Stored items
==========

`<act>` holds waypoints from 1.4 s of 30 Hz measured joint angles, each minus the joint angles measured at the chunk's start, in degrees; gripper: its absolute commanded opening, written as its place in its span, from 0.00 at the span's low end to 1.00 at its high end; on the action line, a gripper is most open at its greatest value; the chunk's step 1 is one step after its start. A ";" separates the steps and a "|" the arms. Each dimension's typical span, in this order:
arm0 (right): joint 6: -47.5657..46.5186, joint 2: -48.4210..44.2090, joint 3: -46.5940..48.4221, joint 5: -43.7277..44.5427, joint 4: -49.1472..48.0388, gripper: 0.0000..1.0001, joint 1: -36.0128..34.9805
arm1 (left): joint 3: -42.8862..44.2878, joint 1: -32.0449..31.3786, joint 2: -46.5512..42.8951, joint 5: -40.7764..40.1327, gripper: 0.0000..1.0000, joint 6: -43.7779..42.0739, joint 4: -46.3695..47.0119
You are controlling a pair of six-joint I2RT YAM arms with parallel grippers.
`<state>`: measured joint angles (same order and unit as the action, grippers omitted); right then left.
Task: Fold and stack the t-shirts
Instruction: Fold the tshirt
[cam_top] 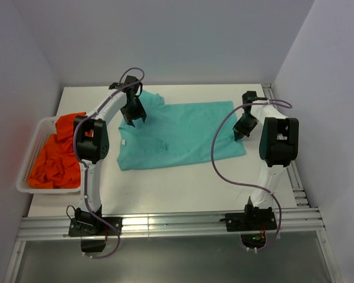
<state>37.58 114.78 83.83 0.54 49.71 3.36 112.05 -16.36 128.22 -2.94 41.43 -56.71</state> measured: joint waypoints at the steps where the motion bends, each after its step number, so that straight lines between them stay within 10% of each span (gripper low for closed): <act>1: 0.00 0.00 -0.11 0.07 -0.07 0.00 0.00 | 1.49 0.00 0.46 0.26 0.54 0.02 0.02; 23: -0.20 -1.53 -4.76 0.37 -2.38 0.00 0.00 | -5.49 -1.25 1.53 0.42 0.43 1.31 -0.07; 33: -0.50 -2.82 -6.62 0.59 -2.95 0.00 0.00 | -5.70 -2.01 1.44 0.00 0.07 1.38 0.31; 42: -0.66 -3.37 -6.62 0.61 -2.95 0.00 0.00 | -6.01 -2.12 0.85 -0.63 0.00 1.29 0.17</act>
<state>36.93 111.42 77.21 1.15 46.76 3.36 106.04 -18.48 129.08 -3.57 42.72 -56.53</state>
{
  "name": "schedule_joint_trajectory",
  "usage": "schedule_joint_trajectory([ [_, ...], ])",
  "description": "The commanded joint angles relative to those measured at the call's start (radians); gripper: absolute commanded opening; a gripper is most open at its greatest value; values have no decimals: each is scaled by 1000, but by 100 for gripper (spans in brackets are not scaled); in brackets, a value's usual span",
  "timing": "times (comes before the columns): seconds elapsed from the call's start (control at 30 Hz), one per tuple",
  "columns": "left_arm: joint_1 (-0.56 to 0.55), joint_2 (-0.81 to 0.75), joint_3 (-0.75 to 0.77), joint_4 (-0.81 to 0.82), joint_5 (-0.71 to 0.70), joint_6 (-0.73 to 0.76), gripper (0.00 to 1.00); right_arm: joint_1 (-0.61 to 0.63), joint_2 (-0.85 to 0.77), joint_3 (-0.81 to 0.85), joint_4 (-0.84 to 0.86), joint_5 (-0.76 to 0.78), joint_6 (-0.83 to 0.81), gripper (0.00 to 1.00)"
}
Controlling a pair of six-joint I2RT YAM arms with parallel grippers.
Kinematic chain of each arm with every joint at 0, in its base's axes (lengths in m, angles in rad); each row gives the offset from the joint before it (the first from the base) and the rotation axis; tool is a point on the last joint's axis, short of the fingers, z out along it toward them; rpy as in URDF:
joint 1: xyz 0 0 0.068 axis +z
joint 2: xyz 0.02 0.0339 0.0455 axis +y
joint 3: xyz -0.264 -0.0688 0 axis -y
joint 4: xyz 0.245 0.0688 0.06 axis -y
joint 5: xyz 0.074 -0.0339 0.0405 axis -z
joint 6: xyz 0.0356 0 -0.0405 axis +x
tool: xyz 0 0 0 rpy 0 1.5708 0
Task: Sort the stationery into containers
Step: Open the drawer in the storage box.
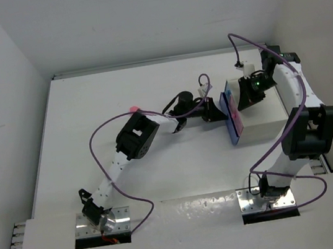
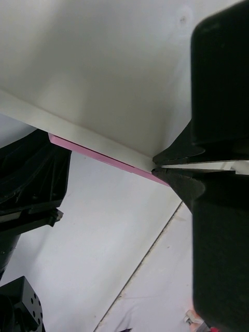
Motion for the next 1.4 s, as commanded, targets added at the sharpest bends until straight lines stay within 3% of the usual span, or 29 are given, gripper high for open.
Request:
schedule_joint_trajectory([
  [0.0,22,-68,-38,-25,-1,52,0,-11,30,3,-27,53,-13,4],
  [0.47,68,-142,-150,-98,10,143,0,-23,35,7,-13,53,-1,5],
  [0.6,70,-141,-150,-100,12,146,0,-24,12,28,19,47,29,25],
  [0.63,67,-142,-148,-98,10,144,0,-23,6,31,26,48,37,35],
  [0.77,68,-141,-136,-110,11,152,0,-21,-12,66,46,80,81,51],
  [1.07,68,-142,-112,-152,7,186,0,84,-68,19,129,307,114,51],
  [1.37,73,-160,-119,-190,-10,222,0,134,-57,13,131,343,144,51],
])
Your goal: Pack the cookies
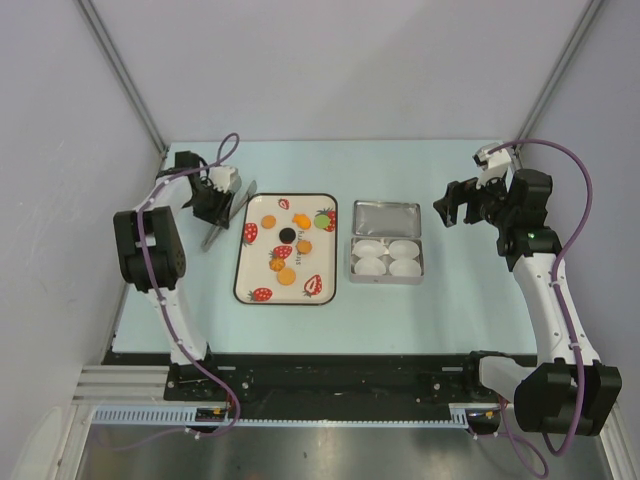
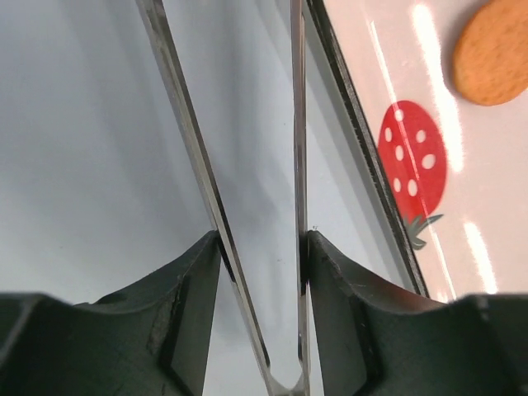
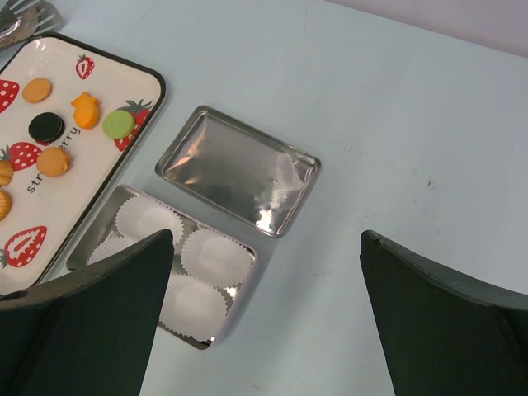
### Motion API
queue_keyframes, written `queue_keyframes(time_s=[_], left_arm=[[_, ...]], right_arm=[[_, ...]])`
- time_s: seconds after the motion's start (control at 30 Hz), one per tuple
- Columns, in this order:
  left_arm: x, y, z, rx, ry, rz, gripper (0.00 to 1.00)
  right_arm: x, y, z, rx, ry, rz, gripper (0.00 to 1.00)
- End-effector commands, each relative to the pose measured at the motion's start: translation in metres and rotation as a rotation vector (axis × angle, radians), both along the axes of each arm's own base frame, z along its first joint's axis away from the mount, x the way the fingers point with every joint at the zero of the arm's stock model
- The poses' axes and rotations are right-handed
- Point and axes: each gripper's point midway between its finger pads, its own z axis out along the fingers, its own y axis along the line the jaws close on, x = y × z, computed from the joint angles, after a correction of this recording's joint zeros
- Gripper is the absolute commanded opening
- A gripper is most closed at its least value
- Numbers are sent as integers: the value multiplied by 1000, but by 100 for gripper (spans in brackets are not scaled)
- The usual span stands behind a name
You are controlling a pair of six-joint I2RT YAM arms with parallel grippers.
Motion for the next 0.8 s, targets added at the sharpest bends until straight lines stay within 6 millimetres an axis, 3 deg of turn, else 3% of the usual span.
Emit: queue_keyframes(time_s=[0.0,0.33,0.77], left_arm=[[11,-15,53,-79,-129,26,50],[16,-8,75,-53,-183,80,49],[11,-14,125,-87,-294,119,48]], right_arm=[[-1,1,10,-16,-44,8,100],[-1,2,12,-14,-49,9,100],[-2,2,13,-13,-52,9,100]])
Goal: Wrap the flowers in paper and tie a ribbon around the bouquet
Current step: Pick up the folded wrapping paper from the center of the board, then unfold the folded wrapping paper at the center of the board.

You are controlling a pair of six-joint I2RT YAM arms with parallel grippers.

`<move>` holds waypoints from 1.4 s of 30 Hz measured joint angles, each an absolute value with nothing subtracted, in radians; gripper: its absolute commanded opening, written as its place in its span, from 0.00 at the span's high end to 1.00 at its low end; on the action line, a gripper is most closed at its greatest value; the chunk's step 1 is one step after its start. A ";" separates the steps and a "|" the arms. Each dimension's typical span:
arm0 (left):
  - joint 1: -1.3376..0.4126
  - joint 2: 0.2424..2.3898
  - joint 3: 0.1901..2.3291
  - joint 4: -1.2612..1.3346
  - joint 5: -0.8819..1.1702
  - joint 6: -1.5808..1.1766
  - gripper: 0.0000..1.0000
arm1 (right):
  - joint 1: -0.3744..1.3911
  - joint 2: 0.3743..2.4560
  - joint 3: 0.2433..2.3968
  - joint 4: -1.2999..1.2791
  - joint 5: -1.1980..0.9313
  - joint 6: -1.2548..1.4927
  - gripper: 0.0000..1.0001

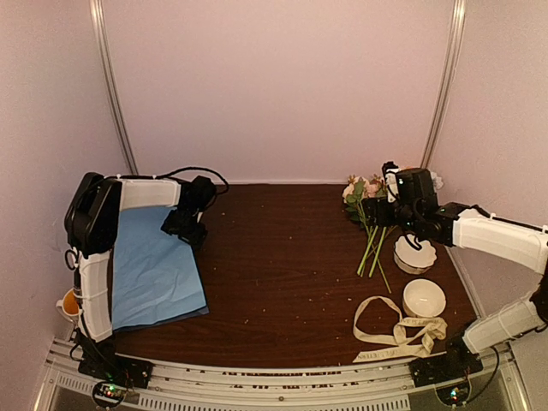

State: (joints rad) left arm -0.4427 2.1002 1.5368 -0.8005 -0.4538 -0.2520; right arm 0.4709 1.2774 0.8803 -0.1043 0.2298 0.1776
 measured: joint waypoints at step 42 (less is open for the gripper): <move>-0.740 1.358 1.410 -0.560 0.183 0.009 1.00 | 0.530 1.301 0.992 -0.189 -0.057 0.162 0.00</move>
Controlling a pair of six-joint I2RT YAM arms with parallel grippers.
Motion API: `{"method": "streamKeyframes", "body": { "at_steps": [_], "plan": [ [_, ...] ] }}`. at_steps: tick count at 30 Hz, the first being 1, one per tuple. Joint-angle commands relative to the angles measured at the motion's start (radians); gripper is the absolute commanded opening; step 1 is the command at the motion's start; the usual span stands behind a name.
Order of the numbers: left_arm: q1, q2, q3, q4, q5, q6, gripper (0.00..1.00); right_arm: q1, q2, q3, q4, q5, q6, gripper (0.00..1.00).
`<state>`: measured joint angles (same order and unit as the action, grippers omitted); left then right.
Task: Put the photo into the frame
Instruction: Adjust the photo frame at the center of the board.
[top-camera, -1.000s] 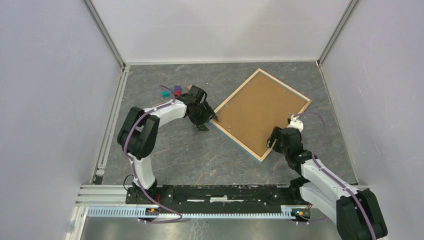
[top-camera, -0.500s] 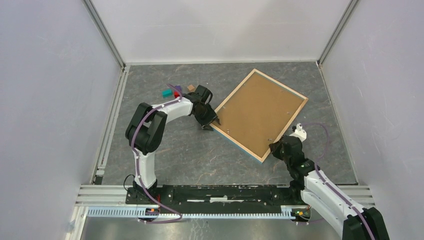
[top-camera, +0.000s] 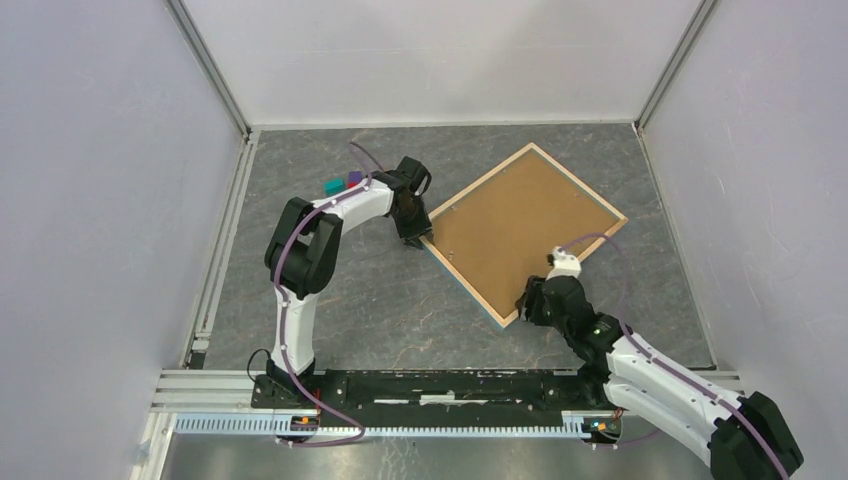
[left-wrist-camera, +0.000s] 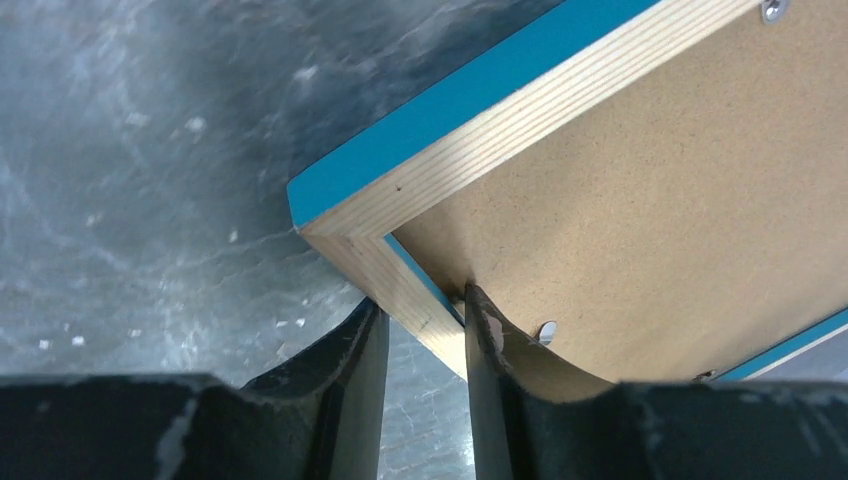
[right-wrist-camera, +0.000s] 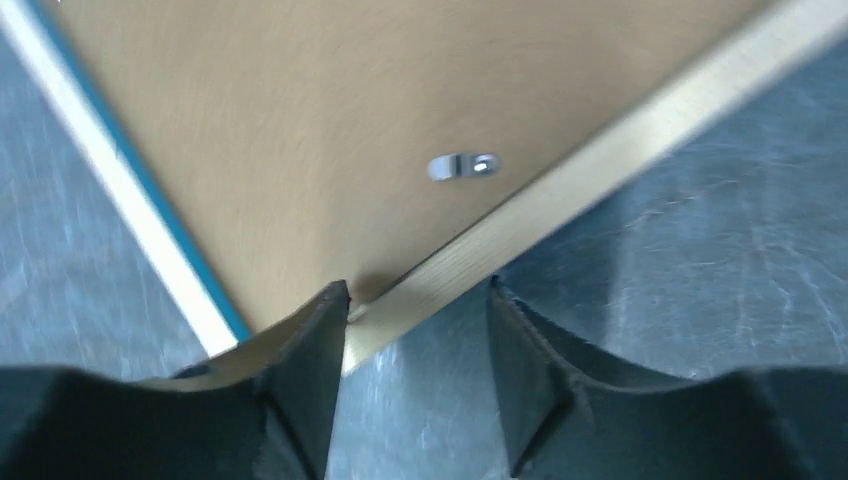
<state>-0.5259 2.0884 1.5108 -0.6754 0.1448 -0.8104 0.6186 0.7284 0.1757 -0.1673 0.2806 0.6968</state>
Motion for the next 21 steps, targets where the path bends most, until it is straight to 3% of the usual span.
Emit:
{"method": "streamKeyframes", "body": {
  "at_steps": [1,3,5,7,11,13,17,21],
  "plan": [
    [-0.014,0.069,0.043,0.081,-0.073,0.211,0.17,0.041,-0.018,0.107,-0.146,-0.197,-0.256,0.63],
    [-0.017,0.078,0.059,0.078,-0.072,0.254,0.14,0.04,-0.022,0.166,-0.147,-0.171,-0.291,0.69],
    [-0.023,0.086,0.072,0.077,-0.068,0.298,0.1,0.04,0.009,0.22,-0.122,-0.157,-0.328,0.82],
    [-0.033,0.092,0.083,0.076,-0.072,0.329,0.07,0.04,0.105,0.257,-0.036,-0.228,-0.378,0.91],
    [-0.055,0.096,0.101,0.09,-0.074,0.386,0.03,0.04,0.349,0.359,0.116,-0.342,-0.321,0.94],
    [-0.061,0.097,0.102,0.1,-0.07,0.395,0.02,0.034,0.447,0.379,0.236,-0.38,-0.237,0.91],
    [-0.068,0.108,0.108,0.099,-0.044,0.382,0.02,0.0,0.595,0.369,0.453,-0.434,-0.081,0.77],
    [-0.071,0.113,0.116,0.093,-0.026,0.365,0.02,-0.046,0.698,0.34,0.63,-0.447,-0.034,0.66]
  ]
}}
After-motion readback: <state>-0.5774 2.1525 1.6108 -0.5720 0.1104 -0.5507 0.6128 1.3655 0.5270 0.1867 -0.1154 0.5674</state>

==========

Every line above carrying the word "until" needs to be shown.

### Written response
Motion for the next 1.4 s, as commanded, targets added at the sharpest bends until straight lines stay within 3% of the usual span, or 29 are given, gripper high for open.
Motion for the next 0.8 s, targets added at the sharpest bends until straight lines stay within 6 millimetres an axis, 3 deg of turn, else 3% of the usual span.
Motion for the next 21 steps, targets where the path bends most, until it is straight to 3% of the usual span.

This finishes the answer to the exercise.